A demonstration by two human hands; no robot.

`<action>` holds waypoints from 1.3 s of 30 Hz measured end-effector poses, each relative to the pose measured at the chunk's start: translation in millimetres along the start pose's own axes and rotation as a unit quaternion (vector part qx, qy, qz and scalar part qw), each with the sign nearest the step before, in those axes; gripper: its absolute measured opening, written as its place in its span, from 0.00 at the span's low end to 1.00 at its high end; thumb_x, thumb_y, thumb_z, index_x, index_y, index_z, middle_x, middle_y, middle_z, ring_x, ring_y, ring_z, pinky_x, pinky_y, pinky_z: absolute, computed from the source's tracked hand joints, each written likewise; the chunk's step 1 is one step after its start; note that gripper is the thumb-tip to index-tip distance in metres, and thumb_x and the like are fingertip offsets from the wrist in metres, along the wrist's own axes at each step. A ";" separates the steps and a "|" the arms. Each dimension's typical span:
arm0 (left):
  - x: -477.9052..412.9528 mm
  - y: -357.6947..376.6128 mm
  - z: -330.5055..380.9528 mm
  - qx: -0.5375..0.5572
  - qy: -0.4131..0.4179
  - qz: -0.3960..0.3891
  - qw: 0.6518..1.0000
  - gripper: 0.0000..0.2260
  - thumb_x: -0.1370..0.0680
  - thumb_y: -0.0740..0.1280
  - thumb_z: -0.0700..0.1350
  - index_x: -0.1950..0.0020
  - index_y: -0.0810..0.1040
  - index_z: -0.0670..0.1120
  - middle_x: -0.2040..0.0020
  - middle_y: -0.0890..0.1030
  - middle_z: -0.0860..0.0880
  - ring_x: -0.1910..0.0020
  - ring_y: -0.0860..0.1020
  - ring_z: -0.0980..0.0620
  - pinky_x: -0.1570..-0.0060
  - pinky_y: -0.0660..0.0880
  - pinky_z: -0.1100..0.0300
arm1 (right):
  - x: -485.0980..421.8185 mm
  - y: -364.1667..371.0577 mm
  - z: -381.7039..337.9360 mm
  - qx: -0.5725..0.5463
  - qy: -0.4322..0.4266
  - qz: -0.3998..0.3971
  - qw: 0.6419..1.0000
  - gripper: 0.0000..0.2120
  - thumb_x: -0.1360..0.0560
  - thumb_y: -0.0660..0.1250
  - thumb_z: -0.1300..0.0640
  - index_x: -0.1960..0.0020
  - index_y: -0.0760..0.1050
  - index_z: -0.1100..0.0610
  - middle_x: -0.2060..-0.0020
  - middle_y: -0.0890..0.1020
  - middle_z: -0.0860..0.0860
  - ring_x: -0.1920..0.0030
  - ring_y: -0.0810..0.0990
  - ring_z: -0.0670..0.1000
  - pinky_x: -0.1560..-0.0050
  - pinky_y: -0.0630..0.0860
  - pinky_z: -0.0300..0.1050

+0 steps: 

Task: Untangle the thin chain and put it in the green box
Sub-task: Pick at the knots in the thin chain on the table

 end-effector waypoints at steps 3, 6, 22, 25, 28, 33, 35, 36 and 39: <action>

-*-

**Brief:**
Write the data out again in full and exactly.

**Result for this exercise:**
A demonstration by two human hands; no robot.

`<action>` holds waypoints from 1.3 s of 30 Hz measured end-effector poses, each relative to the pose measured at the chunk's start: translation in millimetres along the start pose's own axes and rotation as a unit quaternion (vector part qx, qy, qz and scalar part qw), each with the sign nearest the step before, in those axes; gripper: its absolute measured opening, written as its place in its span, from 0.00 at the span's low end to 1.00 at its high end; thumb_x, thumb_y, thumb_z, index_x, index_y, index_z, middle_x, middle_y, middle_z, ring_x, ring_y, ring_z, pinky_x, pinky_y, pinky_z: absolute, computed from the source's tracked hand joints, each written likewise; the chunk's step 1 is one step after its start; note that gripper is the thumb-tip to index-tip distance in metres, and thumb_x and the like are fingertip offsets from the wrist in metres, along the wrist's own axes at each step. A ";" separates the steps and a "|" the arms. Each dimension's typical span:
arm0 (left):
  - x: -477.9052..412.9528 mm
  - y: -357.6947..376.6128 mm
  - z: -330.5055..380.9528 mm
  - qx: -0.5375..0.5572
  - qy: -0.4131..0.4179
  - qz: -0.3960..0.3891
  - qw: 0.6518..1.0000
  - gripper: 0.0000..0.2260
  - thumb_x: -0.1370..0.0680
  - thumb_y: -0.0740..0.1280
  - thumb_z: -0.0700..0.1350
  - index_x: -0.1950..0.0020
  - index_y: -0.0810..0.1040
  - index_z: -0.0670..0.1120
  - middle_x: -0.2040..0.0020
  - middle_y: -0.0890..0.1030
  - middle_z: -0.0860..0.0880
  - ring_x: -0.1910..0.0020
  - ring_y: -0.0860..0.1020
  - ring_z: -0.0980..0.0620
  - pinky_x: -0.1570..-0.0060
  - pinky_y: -0.0660..0.0880
  - pinky_z: -0.1100..0.0300
arm1 (right):
  - x: -485.0980..421.8185 mm
  - y: -364.1667..371.0577 mm
  - z: -381.7039..337.9360 mm
  - qx: -0.5725..0.5463
  - qy: -0.4322..0.4266
  - qz: -0.3998..0.3971
  - qw: 0.6419..1.0000
  - gripper: 0.0000..0.2120
  - thumb_x: -0.1360..0.0560
  - thumb_y: -0.0660..0.1250
  - thumb_z: -0.1300..0.0640
  - index_x: -0.1960..0.0020
  - index_y: -0.0760..0.1050
  - index_z: -0.1100..0.0610
  - middle_x: -0.2060..-0.0020
  - middle_y: -0.0890..0.1020
  - middle_z: -0.0860..0.0860
  - ring_x: -0.1920..0.0030
  - ring_y: -0.0810..0.0990
  - ring_z: -0.0670..0.1000
  - pinky_x: -0.1560..-0.0050
  - pinky_y: -0.0630..0.0860
  - pinky_z: -0.0300..0.1050

+0 steps: 

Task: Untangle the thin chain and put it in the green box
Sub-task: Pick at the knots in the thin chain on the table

 end-effector waypoints at steps 3, 6, 22, 25, 28, 33, 35, 36 and 39: <action>

Nothing more is needed for this answer.